11 nov 2008

Una tarde en el museo

─Pues a mí la música ésta de tambores me parece una absoluta estupidez, voy a por más vino.

Margaret se atusó el pelo y se dirigió a la barra que habían improvisado en medio del hall principal del museo.
Yo me quedé escuchando a los cuatro músicos que habían llegado de Burkina Faso para la inauguración de la exposición “El corazón de África”. La verdad es que la gente se las ingenia para poner este tipo de títulos a cualquier tema africano. Aunque podrían haberle puesto “África negra”, y entonces si que hubiese sido un enorme despliegue de huecas neuronas.

Me apoyé en la puerta de cristal para ver desde fuera como Margaret pedía su tercer vaso de vino blanco. A sus 84 años mantenía una vitalidad envidiable. Pensé si a su edad sería como ella, pero miré mi vaso de té verde y supe que no. Levanté la vista y sonreí a uno de los músicos que me miraba, era realmente atractivo, él me devolvió la sonrisa.

─Hala, nena, vamos a ver los cuadros esos que yo no puedo más con tanto pom-pom-pom, ni el mismísimo Raphael con su tamborilero ─Margaret me agarró del brazo y me encaminó hacia la sala de exposición─. ¡Ay, hija, cada día estás más delgada!, pero ¿qué has comido hoy? ─me preguntó mientras estrujaba mi antebrazo con fuerza intentando encontrar los huesos.
─Hoy… ensalada de pasta.
─De verdad, esta gente de África anda obsesionada con el miembro masculino… ─Margaret hizo pararme ante una escultura alargadísima de un hombre desnudo con un enorme pene erecto─. Aunque vete a saber, nena, lo mismo es un perchero del siglo XVII, ignorante de mí…
Estallé en una escandalosa carcajada que dejó muda a toda la sala. Margaret me guiñó el ojo y siguió empujando de mí marcando el ritmo.
─Ensalada de pasta ¿dices?, la ensalada no alimenta y la pasta te llena de almidón la sangre.

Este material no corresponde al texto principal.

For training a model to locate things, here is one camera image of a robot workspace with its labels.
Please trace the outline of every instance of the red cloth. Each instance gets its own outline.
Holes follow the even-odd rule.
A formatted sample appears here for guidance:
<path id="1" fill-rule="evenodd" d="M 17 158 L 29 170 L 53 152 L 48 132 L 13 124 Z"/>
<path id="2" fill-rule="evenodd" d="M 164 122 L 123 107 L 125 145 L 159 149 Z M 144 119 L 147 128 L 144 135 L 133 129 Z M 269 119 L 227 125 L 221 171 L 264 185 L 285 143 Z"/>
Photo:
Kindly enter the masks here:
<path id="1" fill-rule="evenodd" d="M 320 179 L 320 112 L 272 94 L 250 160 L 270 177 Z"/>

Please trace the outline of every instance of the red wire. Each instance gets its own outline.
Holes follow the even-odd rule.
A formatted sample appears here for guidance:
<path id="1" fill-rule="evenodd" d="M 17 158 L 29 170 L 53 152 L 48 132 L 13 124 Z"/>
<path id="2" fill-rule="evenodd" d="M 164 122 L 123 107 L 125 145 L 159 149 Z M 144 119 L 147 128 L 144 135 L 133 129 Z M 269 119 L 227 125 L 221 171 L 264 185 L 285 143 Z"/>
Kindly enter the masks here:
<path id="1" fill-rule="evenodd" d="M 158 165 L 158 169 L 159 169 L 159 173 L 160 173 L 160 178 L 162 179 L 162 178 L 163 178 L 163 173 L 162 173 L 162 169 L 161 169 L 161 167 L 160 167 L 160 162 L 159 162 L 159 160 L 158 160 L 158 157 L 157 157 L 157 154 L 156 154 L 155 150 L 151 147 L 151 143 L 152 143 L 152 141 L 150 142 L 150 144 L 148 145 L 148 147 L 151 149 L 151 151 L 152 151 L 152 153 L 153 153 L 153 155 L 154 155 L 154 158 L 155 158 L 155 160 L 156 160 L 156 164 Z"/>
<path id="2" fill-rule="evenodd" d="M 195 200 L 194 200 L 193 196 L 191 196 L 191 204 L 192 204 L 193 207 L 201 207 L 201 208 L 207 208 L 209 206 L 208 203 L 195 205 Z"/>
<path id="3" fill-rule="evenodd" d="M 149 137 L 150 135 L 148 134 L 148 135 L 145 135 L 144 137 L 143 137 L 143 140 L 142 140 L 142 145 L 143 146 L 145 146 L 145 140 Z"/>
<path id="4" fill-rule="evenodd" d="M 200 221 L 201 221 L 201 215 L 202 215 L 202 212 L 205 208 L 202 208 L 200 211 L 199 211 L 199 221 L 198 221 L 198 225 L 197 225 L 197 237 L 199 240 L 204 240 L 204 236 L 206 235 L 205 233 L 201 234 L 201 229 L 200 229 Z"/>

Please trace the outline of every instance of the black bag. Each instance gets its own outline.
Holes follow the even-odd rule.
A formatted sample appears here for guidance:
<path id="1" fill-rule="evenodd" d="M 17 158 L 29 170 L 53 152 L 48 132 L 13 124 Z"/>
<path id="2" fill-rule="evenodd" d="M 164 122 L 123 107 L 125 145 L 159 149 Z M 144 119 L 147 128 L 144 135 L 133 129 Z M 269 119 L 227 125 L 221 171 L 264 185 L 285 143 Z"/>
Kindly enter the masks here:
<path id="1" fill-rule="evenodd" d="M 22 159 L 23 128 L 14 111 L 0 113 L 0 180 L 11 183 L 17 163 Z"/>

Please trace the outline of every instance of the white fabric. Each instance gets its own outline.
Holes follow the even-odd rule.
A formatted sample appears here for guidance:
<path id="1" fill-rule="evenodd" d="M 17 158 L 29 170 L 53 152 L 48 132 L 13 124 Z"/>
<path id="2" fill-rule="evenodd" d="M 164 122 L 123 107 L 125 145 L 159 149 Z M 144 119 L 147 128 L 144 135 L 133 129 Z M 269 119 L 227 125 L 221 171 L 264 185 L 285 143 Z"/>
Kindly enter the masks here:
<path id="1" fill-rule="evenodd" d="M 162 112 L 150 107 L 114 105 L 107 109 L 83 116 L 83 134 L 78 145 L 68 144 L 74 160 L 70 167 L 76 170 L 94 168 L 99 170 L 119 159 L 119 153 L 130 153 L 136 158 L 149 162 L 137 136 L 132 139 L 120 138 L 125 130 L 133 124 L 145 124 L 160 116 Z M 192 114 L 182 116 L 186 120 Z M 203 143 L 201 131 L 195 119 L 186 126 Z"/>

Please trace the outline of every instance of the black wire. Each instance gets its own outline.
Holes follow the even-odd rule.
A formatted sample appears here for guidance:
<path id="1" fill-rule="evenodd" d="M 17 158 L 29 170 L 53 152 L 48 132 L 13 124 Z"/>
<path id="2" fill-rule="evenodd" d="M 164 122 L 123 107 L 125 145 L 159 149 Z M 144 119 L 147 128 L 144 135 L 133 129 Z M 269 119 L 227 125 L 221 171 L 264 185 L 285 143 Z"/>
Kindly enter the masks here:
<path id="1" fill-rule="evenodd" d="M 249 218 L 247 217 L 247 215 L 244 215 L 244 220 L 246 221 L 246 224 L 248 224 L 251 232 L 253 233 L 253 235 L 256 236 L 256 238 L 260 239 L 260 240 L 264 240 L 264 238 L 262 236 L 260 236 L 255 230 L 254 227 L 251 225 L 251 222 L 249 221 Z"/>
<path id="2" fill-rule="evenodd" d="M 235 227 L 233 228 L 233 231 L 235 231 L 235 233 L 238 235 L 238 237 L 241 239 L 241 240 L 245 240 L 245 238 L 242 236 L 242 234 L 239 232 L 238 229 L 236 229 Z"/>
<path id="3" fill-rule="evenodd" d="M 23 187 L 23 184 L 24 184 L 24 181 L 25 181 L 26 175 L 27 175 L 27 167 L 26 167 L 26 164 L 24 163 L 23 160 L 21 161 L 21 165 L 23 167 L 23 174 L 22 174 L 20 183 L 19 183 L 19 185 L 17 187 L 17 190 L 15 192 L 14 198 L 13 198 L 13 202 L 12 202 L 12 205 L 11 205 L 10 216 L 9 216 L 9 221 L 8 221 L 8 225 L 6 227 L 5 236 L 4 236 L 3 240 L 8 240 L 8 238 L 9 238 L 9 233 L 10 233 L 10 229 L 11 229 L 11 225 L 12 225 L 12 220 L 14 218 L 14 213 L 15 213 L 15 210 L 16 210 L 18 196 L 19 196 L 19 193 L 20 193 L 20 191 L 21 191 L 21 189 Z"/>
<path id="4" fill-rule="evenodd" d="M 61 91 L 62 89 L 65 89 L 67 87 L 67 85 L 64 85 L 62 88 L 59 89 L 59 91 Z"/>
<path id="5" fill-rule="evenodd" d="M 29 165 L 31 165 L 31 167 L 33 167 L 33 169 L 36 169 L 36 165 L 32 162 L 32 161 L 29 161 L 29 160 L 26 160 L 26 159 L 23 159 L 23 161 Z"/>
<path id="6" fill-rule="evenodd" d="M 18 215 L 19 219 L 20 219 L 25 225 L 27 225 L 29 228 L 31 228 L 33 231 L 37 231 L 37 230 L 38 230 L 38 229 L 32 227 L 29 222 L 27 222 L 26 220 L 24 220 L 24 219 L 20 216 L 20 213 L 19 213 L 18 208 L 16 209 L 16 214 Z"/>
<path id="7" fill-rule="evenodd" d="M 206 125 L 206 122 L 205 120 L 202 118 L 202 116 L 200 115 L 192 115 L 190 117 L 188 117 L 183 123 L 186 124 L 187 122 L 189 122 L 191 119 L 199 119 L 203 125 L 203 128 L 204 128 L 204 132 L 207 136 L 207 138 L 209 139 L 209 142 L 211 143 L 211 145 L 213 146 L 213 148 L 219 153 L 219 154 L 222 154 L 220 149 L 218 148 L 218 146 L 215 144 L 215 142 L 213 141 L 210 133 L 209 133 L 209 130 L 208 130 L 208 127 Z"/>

Cuando te mueras te abrirán en canal y se harán un jersey de almidón los forenses.
─Eso es algodón, Margaret, un jersey de algodón ─dije riéndome.
─De lo que sea… ¡Anda, mira, otro perchero!

El museo estaba en lo alto de la colina, y la carretera hasta el pueblo, pasadas las 8 de la tarde, era una auténtica serpiente negra.
─Nena, no corras que nadie nos espera.
─Margaret… voy a treinta…
─Siempre se puede ir a menos ─dijo dando un golpecito a la caja de cambios. Creo que mi viejo coche era el único con marchas en todo el estado de West Virginia─. Hoy has hablado poco, ¿todo bien por la universidad?, o ¿tus alumnos se te suben a las barbas?
No habían sido fáciles las últimas semanas. Ya llevaba casi dos meses enseñando en aquel lugar y todavía no me había metido a los alumnos en el bolsillo. Pero aquello no me preocupaba demasiado, ya caerán, me decía después de cada sesión.


─Ey, no te vayas, loca, no te vayas… ─Abid apretó mi frente contra la suya─, no… no… no… no… no… ─repetía cansinamente.
─Para, por favor…
─No… no… no… no… ─me abrazó con fuerza y me susurró profundamente en el oído─: Te quiero tanto...
Encerré sus palabras con sabor a urdu en una cajita de cristal para no olvidarlas nunca, aspiré su respiración para tragar el mismo aire y le pedí que me repitiera por última vez “azul celeste”. Me miró con enorme pena, hizo estremecerme.
─Azul celeste, azul celeste…
Sonreí tristemente.
─No pierdas nunca tu precioso acento, my big child ─lo besé y me marché de su casa. El taxi me esperaba fuera. Era una noche húmeda en Singapur.


─Que no corras, nena, que no corras, que te crees Alonso en Mónaco y esto no es. Pero… pero, ¿qué pasa?, ¿por qué lloras like that?
Por más que intentaba mantenerla cerrada, a veces se me abría la cajita de cristal y sus palabras bailaban en mi cabeza borrachas de pena.
─Ay, nena, pues si a mí tampoco me gustó la exposición, pero entiéndeme, tanto como para ponerse así, no, ¿eh?, ¡no!
Me hizo reír.
─¿Me invitas a una cerveza en tu casa…? ─pregunté absorbiéndome los mocos.
─¡Toma, y a dos!

Cuando, por fin, llegué a mi casa, me preparé café. Me tumbé en la butaca del salón y dejé, abriendo nuevamente la cajita de cristal, que el viernes terminase desde allí.